Gabriel.Larrubia 05/09/2022
"certas canções que ouço
cabem tão bem dentro de mim
que perguntar carece
por que não fui eu que fiz?"
Já passei por coisas parecidas com das cartas mais vezes que devia, já escrevi cartas no tom dessas mais vezes do que eu gostaria (já que pra Maria Alcoforado cinco, ou o decorrer de um ano foi suficiente pra entender como deve ser o amor, a relação com seu próprio amor, o que as cartas no fim realmente são.)
É uma leitura muito curta, intensa e poética. Não existem originais da carta. Mesmo leituras em português são traduções de traduções, talvez seja um interessante objeto de estudo para se pensar tradução e literatura...
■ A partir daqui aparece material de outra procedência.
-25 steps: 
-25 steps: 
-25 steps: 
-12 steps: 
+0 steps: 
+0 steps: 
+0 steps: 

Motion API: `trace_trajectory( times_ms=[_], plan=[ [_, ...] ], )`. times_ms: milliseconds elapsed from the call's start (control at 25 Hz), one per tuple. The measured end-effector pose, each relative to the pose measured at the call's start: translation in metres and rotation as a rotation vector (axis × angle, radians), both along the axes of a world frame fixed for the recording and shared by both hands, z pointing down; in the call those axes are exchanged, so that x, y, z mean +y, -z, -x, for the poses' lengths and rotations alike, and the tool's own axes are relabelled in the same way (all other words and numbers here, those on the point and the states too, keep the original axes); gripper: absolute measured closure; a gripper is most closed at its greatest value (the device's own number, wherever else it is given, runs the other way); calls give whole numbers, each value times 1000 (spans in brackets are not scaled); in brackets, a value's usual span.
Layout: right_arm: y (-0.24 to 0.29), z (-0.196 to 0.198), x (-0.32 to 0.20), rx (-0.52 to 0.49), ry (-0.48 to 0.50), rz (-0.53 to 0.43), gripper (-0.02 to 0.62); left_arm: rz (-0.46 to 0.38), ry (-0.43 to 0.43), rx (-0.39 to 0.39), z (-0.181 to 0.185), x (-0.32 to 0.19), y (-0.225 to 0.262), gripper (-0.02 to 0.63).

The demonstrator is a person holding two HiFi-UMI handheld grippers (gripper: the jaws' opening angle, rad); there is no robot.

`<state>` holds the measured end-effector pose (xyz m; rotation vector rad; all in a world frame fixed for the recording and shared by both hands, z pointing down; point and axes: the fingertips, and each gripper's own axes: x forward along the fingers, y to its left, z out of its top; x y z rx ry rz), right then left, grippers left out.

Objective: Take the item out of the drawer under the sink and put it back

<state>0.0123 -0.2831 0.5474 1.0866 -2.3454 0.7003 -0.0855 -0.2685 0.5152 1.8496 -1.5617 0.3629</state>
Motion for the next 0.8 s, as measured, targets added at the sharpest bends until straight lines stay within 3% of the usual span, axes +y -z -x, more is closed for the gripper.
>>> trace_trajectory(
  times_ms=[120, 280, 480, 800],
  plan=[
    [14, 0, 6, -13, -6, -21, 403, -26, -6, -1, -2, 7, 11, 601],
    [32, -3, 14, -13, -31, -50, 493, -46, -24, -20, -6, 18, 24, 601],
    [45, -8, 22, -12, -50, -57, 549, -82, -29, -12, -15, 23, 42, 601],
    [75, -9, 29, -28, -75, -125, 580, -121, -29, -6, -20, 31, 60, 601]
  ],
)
Me lembrou bastante carta ao pai, por serem cartas, mas também por todo amor, violência que se segue de perdão, compreensão numa conversa com o outro que é uma conversa consigo, já que as respostas possíveis do outro são antes, na carta, uma resposta sua.
Em carta ao pai na real não tem tanta violência, ou ela é bem calma, mas essas aqui mostram perfeitamente toda intensidade e contradições de um amor completamente absorto em si, a entrega absoluta.
No fim, tem uma auto consciência de que ao escrever à ele, Maria está antes, ou principalmente, ou somente (já que talvez o destinatário nem vá ouvir). Em todo percurso existe a valorização da dor, que normalmente é vista como algo negativo, mas aqui se explicita a dialética das coisas, o famoso "é melhor amar e perder do que nunca ter amado".
Enfim, um término "recente" em um momento eu tava sendo inundado pelos mesmos pensamentos, o que aconteceu, por que, coisas que a outra pessoa devia saber, o que era certo ou errado fazer e acabei escrevendo uma carta. Estava meio afastado da pessoa no momento então só guardei embaixo da minha cama, e assim que escrevi, esqueci o que tinha escrito e os pensamentos ruins me abandonaram por um tempo. No fim só joguei a carta fora.
Digo pensamentos ruins mesmo depois de falar do valor da dor porque, assim como Maria percebe no decorrer de suas correspondências, existem dores construtivas, que fazem sentido e são decorrência de coisas boas na vida, do amor (impossível não ao menos sentir uma saudade que te deixa mal quando se ama) mas também existem sofrimentos destrutivos, que apenas cavam mais seu buraco a troco de nada, matando seu tempo e saúde quando o outro nem quer saber de resolução, a resolução no fim terá que ser sua.
Não gosto muito dos termos "bom" e "ruim" pra rotular acontecimentos da vida, acho que são artificiais, porque mesmo esse último sofrimento destrutivo pode enfim ajudar a construir uma liberdade que não tinha como existir antes de Maria conhecer o amor. No fim tem um "obrigada por tudo mas também vai tomar 🤬 #$%!& "
Enfim, gostei muito de tudo, nem todo mundo vai ficar consciente dessa ambivalência de tudo, dos sentimentos "bons" ou "ruins", mas impossível não sentir isso, mesmo que talvez no fim muitos acabem ignorando ou discordando com como Maria sofreu, que foi bobagem, enfim, continua sendo um documento valiosíssimo e pelo menos no fim é algo que todos terão de lidar.
Essas cartas também inspiraram um dos escritos mais importantes da literatura portuguesa feminista, "novas cartas portuguesas", mas já falei demais, é isto.